I was ordered into bed for a couple of days by not one but two doctors. As I mentioned yesterday, a small incision for testosterone pellets must have let in a small amount of bacteria.
Maybe we didn’t pick the correct antibiotics (or maybe it was an inadequate dose) so what looked like healthy healing turned into a subcutaneous infection just as it was all look well which needed managing and cause me a bit of trouble.
So I’ve been catching up on costume dramas like The Gilded Age about the 1880s boom times in America. I’m on the third season of it and while not quite done but I’m enjoying it.
No matter the era or the people involved, humans will always find new ways to organize themselves into hierarchies that reflect changes in technology and material conditions.
As eager as we may be to unravel past cultural ways of organizing our status and importance, we always find new ways to set new standards of who matters and why and the same human nature finds a way to creep back in.
Position, birthright, inheritances and other ways of marking nobility and aristocracy manage to find a way to accommodate wealth and power lest they lose all status.
And who has wealth and power in this century whipsaws so fast, it feels like change is as seasonal as the weather. Even if in reality, society changed little if at all. Money and birth still matter quite a bit no matter how many followers someone has on the latest attention gathering platform.
The Gilded Age attempts across the seasons to show that our society is always changing with subplots about rising in society through invention, intellect, political organization and sheer force of will.
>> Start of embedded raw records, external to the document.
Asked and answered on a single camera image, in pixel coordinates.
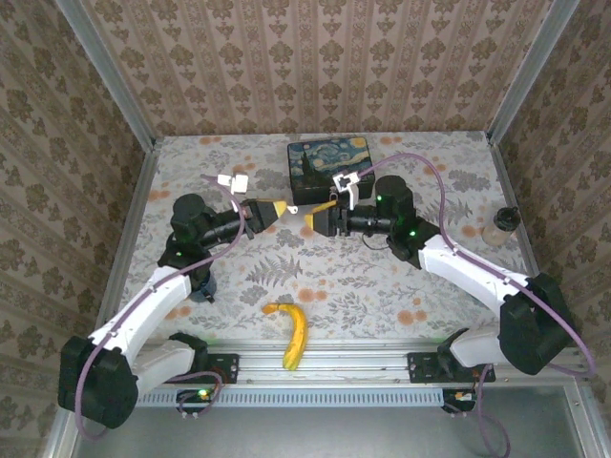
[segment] box
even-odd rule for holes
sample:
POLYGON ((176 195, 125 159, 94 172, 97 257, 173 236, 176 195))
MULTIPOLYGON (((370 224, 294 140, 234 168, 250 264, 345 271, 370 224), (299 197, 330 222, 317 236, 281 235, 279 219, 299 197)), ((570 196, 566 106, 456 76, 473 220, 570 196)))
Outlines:
MULTIPOLYGON (((294 205, 329 201, 333 176, 371 167, 367 140, 361 136, 300 141, 288 145, 288 170, 294 205)), ((359 197, 370 198, 375 182, 371 172, 358 183, 359 197)))

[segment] banana
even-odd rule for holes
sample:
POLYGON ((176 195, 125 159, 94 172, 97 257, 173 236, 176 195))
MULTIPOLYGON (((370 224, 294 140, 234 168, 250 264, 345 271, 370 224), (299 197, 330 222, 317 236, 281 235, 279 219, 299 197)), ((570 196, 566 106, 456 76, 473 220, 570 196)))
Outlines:
POLYGON ((283 367, 287 370, 296 370, 299 361, 304 355, 307 343, 307 318, 299 305, 294 303, 269 303, 263 308, 265 315, 282 310, 293 319, 293 337, 284 352, 283 367))

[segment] patterned wallpaper
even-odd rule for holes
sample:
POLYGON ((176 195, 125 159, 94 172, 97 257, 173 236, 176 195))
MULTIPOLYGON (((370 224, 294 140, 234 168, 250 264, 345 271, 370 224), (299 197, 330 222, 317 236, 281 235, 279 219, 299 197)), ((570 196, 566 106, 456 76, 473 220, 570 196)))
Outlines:
POLYGON ((53 421, 59 350, 95 323, 143 154, 53 2, 0 1, 0 456, 53 421))
POLYGON ((485 130, 551 0, 84 0, 158 136, 485 130))
POLYGON ((611 426, 610 1, 581 1, 500 147, 537 262, 598 358, 611 426))

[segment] small bottle
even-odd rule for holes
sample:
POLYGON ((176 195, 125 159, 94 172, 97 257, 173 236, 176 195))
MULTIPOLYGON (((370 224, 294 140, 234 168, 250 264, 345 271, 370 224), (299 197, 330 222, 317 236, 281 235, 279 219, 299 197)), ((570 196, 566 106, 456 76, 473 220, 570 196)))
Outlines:
POLYGON ((481 237, 491 246, 505 243, 521 222, 517 207, 503 207, 481 233, 481 237))

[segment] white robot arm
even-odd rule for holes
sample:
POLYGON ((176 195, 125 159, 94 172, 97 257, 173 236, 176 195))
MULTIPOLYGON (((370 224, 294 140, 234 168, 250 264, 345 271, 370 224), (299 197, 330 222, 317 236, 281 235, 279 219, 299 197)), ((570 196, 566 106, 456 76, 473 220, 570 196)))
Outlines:
POLYGON ((247 199, 238 212, 217 214, 198 195, 177 199, 171 219, 173 233, 151 278, 89 338, 74 336, 63 346, 59 405, 74 410, 79 399, 82 415, 106 427, 119 427, 139 395, 177 375, 207 370, 206 343, 181 333, 151 352, 138 353, 164 317, 188 296, 214 301, 211 262, 201 261, 213 258, 210 249, 236 239, 241 214, 244 232, 252 239, 286 209, 283 200, 247 199))
POLYGON ((337 176, 334 182, 343 194, 305 216, 311 229, 327 237, 349 236, 352 232, 386 235, 396 258, 451 281, 498 317, 497 323, 482 328, 457 330, 450 342, 440 345, 439 351, 449 353, 443 357, 452 360, 454 367, 509 362, 535 375, 571 341, 556 321, 516 287, 528 289, 574 327, 555 281, 545 274, 529 279, 482 259, 452 240, 449 246, 437 226, 416 215, 413 194, 403 178, 379 178, 375 182, 375 205, 356 204, 358 175, 337 176))
Gilded Age’s director Julian Fellows also directed Downton Abbey which famously showed a British aristocratic family struggling with money, social change and war.
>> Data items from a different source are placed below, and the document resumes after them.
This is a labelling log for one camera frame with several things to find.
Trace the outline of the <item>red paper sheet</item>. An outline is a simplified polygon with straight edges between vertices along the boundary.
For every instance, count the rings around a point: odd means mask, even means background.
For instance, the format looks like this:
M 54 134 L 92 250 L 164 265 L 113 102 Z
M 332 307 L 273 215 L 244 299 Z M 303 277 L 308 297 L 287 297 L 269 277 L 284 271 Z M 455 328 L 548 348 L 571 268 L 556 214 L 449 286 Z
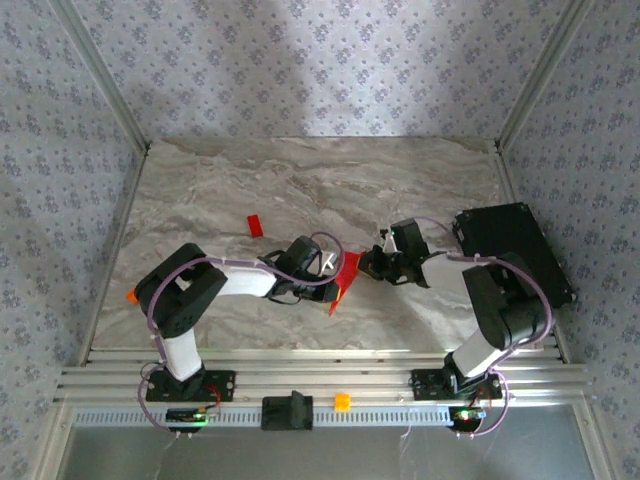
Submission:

Both shows may show ways of changing one’s position in society but the skeptics exist at every turn. Even Fussell has Class X in his guide who exit rather than participate in what he calls the charade of meritocracy.
Fussell argues that it is essentially impossible to change one’s social class —up or down — but it is possible to extricate oneself from the class system by existing outside the system as a X person. Wikipedia
I find this particularly funny as we have entire institutions dedicated to deciding how we see and experience class and their luminaries hate how society organizes itself as much as anyone. The New York Times’s infamous columnist David Brooks finds Fussell’s book a “caustic and extravagantly snobby tour through the class markers of its time” which strikes me as especially funny as he once dedicated a column to worrying if he’d put his assistant into an awkward spot by presuming she wouldn’t know how to order in “gourmet” Italian deli.
Bourgeois bohemian that Brooks was, it never occurred to him that an Italian deli might actually be a lower class marker for plenty of people. American Society being filled with semiotic markers in America to ever really manage a static set of signifiers for all that long.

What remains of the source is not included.